Outro exemplo de etnocentrismo que ainda existe em nosso tempo é a visão de que o continente africano é atrasado, devastado por mazelas e pela fome. Se ainda há fome, miséria e doenças na África subsaariana, isso é consequência da exploração europeia que, além de tomar os recursos naturais daquele continente, estabeleceu uma divisão de Estados nacionais que forçou tribos rivais a conviverem juntas, ocasionando guerras civis sangrentas e intermináveis.
Um exemplo marcante de etnocentrismo ocorreu no governo nazista de Hitler, na Alemanha, que julgou existir uma superioridade da suposta raça ariana branca em relação às demais, o que justificava a apreensão, a expulsão e até a morte de povos de outras origens, em especial os judeus.
Autores
Para compreender melhor o etnocentrismo, dois livros introdutórios e de leitura fácil são obrigatórios: O que é etnocentrismo (Coleção Primeiros Passos), de Everardo Rocha, e Relativizando – uma introdução à antropologia social, do antropólogo, professor e escritor brasileiro Roberto da Matta.
Para estudos mais avançados, recomendamos a leitura de livros do antropólogo francês Claude Lévi-Strauss, como Raça e história; Antropologia estrutural; Pensamento selvagem; e Tristes trópicos.
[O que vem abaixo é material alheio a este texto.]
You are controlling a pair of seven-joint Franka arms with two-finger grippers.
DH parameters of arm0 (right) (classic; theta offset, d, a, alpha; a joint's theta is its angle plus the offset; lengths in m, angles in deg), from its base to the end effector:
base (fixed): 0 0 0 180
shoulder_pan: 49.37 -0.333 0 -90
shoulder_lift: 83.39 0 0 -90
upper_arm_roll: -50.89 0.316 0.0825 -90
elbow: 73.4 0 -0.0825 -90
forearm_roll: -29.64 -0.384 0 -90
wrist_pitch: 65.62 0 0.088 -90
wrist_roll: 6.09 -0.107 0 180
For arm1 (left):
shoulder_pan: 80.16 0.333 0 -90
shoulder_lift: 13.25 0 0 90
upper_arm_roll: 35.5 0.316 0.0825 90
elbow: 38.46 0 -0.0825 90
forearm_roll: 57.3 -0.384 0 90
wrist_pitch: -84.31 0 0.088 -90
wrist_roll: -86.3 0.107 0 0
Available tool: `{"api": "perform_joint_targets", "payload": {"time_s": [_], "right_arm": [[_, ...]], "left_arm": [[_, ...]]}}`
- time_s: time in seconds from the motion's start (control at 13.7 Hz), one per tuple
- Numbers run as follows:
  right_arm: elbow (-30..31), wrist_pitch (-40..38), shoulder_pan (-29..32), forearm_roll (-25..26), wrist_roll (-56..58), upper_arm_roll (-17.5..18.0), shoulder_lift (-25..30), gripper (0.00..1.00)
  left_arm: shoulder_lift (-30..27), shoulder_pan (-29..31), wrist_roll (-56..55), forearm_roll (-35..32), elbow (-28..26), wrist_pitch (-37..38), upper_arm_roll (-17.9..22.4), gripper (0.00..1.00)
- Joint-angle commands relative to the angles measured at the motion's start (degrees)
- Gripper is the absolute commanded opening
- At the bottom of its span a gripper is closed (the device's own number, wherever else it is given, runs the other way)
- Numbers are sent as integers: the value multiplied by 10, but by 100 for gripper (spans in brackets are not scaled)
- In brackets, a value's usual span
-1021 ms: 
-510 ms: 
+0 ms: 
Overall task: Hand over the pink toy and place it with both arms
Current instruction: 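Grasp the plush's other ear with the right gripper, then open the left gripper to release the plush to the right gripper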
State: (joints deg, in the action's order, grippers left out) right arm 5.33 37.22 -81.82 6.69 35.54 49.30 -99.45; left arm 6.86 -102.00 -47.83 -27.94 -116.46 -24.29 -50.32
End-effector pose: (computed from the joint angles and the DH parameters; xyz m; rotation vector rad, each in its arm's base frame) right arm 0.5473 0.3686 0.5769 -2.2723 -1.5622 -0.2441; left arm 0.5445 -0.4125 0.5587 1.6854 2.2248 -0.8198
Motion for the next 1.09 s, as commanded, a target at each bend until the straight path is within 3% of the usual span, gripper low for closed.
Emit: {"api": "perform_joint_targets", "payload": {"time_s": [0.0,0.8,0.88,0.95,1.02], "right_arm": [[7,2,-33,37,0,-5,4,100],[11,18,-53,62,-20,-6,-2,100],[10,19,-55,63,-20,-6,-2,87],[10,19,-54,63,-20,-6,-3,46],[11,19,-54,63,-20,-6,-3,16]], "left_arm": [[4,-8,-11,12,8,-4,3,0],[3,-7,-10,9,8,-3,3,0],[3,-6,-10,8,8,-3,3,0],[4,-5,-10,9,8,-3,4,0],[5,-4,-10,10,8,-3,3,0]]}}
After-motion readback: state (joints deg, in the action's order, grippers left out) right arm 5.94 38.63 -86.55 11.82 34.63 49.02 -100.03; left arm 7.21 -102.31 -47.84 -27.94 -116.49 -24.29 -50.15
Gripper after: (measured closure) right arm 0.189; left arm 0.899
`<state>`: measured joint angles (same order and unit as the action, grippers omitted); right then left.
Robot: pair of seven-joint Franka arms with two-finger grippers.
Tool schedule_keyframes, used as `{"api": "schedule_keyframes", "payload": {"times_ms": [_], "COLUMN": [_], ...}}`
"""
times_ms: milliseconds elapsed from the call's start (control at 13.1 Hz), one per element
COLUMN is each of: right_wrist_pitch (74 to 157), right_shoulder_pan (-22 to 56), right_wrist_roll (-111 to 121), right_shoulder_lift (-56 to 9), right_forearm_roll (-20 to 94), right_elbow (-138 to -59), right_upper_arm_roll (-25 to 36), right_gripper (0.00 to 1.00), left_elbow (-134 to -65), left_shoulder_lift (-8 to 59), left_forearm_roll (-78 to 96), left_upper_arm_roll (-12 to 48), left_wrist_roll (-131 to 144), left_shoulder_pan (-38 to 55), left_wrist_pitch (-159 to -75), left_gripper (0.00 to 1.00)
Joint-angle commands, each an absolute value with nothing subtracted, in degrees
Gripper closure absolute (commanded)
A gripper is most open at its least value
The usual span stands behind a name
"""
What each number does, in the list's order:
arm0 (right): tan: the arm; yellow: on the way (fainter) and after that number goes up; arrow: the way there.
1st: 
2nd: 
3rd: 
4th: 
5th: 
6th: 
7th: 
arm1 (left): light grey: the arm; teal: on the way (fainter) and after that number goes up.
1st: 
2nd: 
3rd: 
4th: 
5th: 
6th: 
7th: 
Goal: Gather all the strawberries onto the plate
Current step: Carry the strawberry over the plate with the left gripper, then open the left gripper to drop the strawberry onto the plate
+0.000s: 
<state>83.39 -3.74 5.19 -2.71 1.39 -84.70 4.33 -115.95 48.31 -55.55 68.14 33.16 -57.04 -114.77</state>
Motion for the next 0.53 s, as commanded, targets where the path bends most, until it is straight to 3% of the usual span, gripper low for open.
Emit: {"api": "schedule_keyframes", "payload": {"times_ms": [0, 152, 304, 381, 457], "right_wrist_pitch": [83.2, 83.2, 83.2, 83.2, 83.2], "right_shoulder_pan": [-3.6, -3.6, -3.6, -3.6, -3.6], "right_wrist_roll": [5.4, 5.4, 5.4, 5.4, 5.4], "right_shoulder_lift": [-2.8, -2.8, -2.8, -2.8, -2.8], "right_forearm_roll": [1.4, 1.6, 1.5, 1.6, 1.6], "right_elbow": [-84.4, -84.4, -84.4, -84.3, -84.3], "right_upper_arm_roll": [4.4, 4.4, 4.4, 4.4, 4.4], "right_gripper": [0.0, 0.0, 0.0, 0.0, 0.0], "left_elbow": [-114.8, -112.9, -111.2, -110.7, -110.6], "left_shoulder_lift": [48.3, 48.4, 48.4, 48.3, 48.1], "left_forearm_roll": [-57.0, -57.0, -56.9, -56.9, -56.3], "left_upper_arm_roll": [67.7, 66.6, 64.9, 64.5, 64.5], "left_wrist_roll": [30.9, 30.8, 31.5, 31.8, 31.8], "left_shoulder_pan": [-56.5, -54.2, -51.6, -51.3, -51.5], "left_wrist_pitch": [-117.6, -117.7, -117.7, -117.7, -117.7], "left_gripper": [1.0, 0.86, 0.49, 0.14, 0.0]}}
Outra leitura obrigatória para compreender mais profundamente o etnocentrismo é o livro Argonautas do Pacífico Sul, do antropólogo polonês Bronislaw Malinoswski.
Notas
|1| ROCHA, Everardo Pereira Guimarães. O que é etnocentrismo?. Col. Primeiros Passos. 5. Ed. São Paulo: Brasiliense, 1988, p. 5.
|2| GÂNDAVO, Pero Magalhães. A primeira história do Brasil: história da província de Santa Cruz a que vulgarmente chamamos Brasil. Rio de Janeiro: Zahar, 2004.